■ Directions for this task:
Up to and including the line that contains "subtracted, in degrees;", reproduce every line exactly, beginning with the first line below.

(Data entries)

━━━

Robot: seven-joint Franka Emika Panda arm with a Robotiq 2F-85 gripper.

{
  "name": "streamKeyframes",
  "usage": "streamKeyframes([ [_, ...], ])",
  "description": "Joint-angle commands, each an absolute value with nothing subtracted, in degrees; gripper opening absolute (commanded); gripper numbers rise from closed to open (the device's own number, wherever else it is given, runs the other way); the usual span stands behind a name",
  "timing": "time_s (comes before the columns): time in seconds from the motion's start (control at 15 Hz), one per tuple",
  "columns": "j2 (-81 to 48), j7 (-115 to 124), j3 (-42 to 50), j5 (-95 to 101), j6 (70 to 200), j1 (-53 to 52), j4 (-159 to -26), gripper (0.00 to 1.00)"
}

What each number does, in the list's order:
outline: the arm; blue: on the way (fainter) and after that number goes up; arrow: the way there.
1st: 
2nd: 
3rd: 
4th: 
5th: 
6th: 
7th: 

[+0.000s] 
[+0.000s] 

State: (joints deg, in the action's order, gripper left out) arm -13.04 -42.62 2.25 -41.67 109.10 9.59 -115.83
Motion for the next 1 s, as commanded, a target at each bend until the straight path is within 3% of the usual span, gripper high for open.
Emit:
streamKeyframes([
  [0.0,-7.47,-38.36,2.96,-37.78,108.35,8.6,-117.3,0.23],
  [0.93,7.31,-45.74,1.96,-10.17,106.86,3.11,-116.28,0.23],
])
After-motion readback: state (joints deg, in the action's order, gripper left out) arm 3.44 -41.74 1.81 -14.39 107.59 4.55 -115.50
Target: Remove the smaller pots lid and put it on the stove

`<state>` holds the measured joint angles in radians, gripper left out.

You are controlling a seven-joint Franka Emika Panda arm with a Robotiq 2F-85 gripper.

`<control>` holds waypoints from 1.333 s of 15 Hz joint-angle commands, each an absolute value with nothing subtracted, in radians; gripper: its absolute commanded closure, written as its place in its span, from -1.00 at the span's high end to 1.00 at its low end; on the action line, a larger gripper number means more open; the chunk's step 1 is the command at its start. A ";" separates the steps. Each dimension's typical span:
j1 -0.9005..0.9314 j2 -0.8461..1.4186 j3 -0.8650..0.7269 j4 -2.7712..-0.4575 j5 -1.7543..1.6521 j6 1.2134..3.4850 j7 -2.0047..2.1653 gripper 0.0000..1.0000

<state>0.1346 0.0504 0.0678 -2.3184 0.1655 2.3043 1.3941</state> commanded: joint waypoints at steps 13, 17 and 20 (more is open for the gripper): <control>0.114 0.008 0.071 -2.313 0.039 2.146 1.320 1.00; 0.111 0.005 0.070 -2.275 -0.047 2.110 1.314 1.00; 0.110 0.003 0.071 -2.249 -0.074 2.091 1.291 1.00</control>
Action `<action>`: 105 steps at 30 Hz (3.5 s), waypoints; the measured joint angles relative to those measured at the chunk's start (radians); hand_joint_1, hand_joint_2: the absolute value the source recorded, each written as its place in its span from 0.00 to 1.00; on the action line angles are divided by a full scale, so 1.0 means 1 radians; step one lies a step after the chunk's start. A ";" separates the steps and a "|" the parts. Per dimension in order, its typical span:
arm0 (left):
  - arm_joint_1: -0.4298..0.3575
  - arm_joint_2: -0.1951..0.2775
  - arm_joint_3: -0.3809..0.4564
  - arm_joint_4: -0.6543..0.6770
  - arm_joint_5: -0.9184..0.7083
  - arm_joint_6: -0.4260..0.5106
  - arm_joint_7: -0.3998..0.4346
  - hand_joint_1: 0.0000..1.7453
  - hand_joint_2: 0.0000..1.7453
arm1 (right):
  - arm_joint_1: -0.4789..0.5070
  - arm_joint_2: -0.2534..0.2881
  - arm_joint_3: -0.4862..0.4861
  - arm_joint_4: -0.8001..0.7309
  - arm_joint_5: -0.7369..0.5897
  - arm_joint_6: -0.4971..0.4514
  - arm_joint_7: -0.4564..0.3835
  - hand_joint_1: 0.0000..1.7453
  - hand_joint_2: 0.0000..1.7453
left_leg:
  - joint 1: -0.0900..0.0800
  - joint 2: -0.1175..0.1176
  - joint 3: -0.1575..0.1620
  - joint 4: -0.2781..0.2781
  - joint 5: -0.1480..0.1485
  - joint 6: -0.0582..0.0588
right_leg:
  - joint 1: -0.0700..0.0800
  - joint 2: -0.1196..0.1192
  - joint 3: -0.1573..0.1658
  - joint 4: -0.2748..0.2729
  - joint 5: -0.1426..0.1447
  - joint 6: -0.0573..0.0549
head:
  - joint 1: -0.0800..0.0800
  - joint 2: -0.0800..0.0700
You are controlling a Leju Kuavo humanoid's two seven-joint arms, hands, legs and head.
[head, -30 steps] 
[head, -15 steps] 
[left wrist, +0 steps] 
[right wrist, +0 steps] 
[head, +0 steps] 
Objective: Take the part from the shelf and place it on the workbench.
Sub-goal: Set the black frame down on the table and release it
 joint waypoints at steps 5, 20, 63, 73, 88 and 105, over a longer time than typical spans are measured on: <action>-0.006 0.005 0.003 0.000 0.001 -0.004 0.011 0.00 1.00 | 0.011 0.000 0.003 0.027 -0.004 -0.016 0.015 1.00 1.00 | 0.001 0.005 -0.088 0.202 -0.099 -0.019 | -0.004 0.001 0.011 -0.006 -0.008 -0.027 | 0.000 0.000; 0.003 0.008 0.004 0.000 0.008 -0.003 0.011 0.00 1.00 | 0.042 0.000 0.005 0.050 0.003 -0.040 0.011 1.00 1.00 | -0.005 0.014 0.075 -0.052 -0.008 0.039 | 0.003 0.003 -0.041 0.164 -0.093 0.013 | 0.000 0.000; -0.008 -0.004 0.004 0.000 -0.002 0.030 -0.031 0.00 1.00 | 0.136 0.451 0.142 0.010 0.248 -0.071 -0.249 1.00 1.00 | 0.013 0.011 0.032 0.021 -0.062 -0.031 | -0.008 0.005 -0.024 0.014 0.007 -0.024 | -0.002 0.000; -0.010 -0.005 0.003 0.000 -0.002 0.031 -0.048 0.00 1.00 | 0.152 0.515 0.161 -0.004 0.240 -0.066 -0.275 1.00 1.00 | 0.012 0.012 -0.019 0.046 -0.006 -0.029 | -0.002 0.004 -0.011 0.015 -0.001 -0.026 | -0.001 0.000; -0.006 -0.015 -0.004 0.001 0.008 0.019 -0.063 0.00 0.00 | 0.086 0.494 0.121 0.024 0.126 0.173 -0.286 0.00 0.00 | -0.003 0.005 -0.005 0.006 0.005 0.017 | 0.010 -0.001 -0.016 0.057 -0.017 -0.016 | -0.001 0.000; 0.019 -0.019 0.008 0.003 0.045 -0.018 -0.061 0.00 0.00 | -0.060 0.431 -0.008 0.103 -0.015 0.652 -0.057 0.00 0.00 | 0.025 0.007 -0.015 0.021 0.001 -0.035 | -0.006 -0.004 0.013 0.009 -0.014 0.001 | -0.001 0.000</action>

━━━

■ Response area:
Robot: seven-joint Franka Emika Panda arm with a Robotiq 2F-85 gripper.

{
  "name": "streamKeyframes",
  "usage": "streamKeyframes([ [_, ...], ])",
  "description": "Joint-angle commands, each an absolute value with nothing subtracted, in degrees; gripper opening absolute (commanded); gripper numbers rise from closed to open (the device's own number, wherever else it is given, runs the other way); the usual span stands behind a name",

This exercise is now done.